**TRY IT**. Each line below that carries the string "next" must appear in the answer.

___ SOURCE DATA

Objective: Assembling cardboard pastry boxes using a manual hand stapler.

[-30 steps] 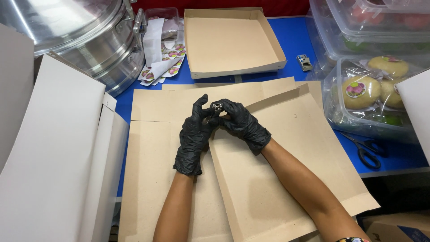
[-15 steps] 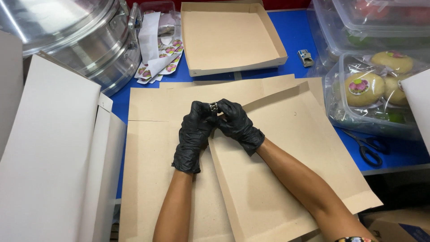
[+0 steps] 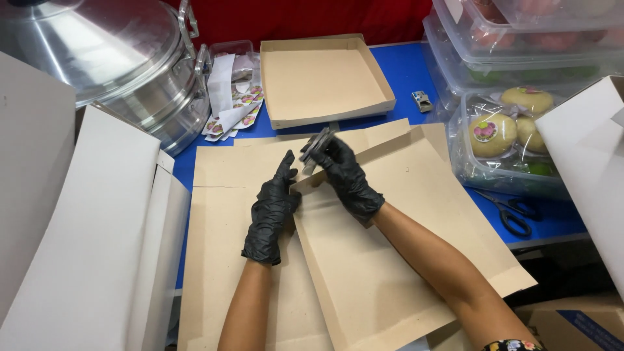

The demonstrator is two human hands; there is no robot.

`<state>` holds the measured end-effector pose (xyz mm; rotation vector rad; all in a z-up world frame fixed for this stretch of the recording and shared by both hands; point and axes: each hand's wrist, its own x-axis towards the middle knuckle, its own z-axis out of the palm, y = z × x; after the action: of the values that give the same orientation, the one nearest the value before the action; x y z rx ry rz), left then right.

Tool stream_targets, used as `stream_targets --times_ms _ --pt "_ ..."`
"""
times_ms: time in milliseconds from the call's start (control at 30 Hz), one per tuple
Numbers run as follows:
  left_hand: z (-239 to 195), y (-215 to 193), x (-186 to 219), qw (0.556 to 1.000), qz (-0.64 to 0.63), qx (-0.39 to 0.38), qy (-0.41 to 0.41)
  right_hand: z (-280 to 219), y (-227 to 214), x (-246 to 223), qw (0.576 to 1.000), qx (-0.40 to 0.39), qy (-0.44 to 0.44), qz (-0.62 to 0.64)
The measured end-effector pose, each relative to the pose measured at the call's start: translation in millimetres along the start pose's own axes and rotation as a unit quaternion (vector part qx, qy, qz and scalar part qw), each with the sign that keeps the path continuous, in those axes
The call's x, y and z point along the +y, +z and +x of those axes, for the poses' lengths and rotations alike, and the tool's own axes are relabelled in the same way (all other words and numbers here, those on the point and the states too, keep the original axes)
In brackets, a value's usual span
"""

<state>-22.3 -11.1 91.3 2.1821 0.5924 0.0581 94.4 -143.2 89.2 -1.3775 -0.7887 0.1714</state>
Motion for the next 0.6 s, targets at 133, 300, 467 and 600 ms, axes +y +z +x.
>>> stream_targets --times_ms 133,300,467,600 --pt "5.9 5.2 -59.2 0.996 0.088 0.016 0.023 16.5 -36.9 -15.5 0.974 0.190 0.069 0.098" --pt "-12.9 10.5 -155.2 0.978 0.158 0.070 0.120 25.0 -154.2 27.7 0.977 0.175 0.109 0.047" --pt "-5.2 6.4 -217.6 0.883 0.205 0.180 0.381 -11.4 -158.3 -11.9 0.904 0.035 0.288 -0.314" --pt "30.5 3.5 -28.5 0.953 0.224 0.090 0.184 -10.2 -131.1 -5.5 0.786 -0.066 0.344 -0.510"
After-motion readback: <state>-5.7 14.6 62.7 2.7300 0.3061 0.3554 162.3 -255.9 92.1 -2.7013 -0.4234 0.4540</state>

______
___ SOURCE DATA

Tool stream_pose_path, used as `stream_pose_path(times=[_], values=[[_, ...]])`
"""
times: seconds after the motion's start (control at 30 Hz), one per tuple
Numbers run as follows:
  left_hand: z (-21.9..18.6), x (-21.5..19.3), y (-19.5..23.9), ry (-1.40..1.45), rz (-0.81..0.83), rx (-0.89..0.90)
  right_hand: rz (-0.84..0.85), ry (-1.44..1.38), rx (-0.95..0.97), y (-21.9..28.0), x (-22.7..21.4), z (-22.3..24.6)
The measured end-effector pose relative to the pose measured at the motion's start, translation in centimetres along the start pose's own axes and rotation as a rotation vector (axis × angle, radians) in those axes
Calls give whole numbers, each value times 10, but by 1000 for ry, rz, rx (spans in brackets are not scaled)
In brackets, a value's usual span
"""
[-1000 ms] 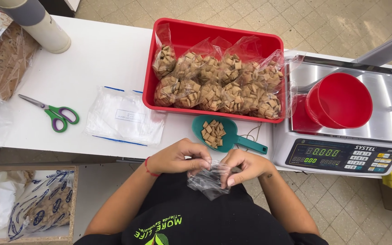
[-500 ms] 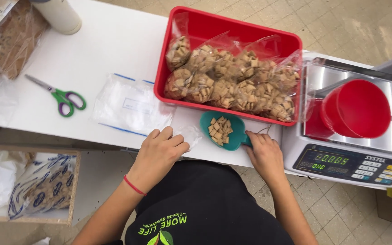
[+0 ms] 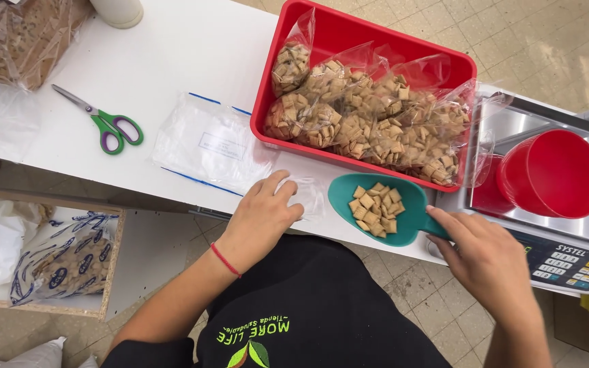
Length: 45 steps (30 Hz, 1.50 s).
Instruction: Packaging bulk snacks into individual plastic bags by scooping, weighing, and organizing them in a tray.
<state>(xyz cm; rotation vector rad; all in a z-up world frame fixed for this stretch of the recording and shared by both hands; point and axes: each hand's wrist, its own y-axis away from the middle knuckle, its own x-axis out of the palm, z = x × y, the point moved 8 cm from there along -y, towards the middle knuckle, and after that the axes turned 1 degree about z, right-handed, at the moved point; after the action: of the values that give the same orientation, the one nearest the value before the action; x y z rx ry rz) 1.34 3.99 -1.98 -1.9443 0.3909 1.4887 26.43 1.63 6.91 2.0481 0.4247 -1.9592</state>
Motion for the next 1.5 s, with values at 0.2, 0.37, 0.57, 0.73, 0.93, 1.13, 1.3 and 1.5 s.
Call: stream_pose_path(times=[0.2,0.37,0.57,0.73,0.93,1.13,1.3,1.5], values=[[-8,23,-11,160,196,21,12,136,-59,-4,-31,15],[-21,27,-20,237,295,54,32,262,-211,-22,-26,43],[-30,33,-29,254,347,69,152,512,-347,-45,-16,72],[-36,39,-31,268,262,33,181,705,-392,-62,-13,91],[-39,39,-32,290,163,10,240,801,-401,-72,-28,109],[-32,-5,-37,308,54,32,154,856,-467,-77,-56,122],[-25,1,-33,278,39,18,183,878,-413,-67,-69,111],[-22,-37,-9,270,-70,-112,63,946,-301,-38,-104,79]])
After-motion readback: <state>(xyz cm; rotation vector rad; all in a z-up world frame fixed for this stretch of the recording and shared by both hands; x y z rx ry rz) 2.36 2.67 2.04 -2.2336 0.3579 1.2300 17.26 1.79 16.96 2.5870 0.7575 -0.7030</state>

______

**WRITTEN SOLUTION**.
Motion for the next 0.6 s, targets at 133, 300, 467 and 600 ms, axes +y +z +x.
Motion for the next 1.5 s, with values at 0.2, 0.37, 0.57, 0.73, 0.93, 1.13, 1.3 and 1.5 s.

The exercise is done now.